--- EXCERPTED RECORDS Enclosed Below ---

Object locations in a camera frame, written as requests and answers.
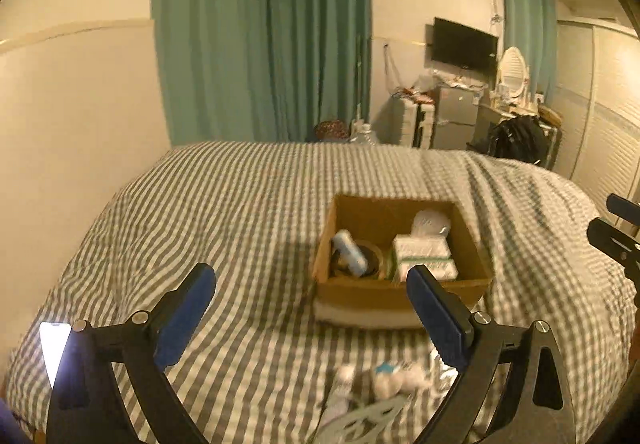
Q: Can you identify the black wall television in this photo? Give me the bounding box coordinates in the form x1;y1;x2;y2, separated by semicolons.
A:
432;17;500;74

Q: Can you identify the small white green-striped carton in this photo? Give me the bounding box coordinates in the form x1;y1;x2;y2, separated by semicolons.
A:
399;259;459;283

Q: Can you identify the grey patterned hand fan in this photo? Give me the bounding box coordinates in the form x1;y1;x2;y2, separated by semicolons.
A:
312;399;407;444

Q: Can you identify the glowing smartphone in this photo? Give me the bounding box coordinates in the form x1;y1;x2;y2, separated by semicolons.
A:
39;322;71;390

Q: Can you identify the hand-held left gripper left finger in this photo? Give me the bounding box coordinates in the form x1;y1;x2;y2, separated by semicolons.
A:
46;263;217;444

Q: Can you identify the grey mini fridge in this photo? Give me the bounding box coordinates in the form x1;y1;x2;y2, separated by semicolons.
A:
432;86;482;151

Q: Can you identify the large white green-striped carton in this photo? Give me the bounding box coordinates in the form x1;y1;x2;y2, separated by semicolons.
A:
392;234;452;269

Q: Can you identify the small white plush toy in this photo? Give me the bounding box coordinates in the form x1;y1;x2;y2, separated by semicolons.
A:
374;360;426;398

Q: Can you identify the brown cardboard box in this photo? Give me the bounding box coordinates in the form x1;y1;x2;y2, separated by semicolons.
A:
310;195;494;329

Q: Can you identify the white suitcase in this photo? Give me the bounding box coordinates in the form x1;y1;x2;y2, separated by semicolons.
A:
391;96;436;149

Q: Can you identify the white oval vanity mirror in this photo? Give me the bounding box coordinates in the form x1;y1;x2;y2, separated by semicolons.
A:
497;47;532;97

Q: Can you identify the white louvred wardrobe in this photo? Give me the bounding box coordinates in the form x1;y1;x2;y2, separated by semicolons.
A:
552;18;640;205

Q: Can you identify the blue white bottle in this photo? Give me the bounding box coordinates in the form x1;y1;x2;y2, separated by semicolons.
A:
332;230;370;277

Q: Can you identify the clear plastic water jug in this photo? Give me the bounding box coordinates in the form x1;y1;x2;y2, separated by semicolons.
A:
349;121;377;145

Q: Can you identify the brown tape roll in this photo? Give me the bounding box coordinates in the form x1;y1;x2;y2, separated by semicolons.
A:
330;244;387;281

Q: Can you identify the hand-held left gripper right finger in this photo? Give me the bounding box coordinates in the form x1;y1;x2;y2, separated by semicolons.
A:
406;265;576;444

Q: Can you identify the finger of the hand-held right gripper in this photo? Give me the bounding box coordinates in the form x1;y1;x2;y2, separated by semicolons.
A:
606;194;640;221
587;219;640;311

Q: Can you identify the grey white checked blanket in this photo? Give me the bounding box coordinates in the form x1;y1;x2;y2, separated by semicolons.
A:
2;141;638;444

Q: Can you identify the narrow green curtain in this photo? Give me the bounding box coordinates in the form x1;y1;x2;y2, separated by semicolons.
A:
500;0;558;105

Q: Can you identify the black backpack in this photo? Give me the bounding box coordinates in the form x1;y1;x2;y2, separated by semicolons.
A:
487;116;549;161

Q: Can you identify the wide green curtain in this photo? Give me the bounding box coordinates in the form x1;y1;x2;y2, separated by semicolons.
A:
151;0;374;147

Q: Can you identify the white round pouch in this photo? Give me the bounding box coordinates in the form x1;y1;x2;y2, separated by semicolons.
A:
411;210;452;239

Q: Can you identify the dark red patterned stool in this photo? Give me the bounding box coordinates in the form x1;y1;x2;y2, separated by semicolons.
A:
314;120;348;143

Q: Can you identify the white squeeze tube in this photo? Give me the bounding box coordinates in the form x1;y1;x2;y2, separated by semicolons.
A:
317;365;357;431

--- End of Enclosed EXCERPTED RECORDS ---

WORK INSTRUCTION =>
Each line above with the word "brown" needs to be copied.

ANSWER SECTION =>
Q: Can you identify the brown cardboard box in this photo? Give me the bounding box coordinates in the form x1;y1;x2;y2, separated by semicolons.
Q: Can you identify the brown tape roll in this photo? Give me the bounding box coordinates in the form x1;y1;x2;y2, separated by semicolons.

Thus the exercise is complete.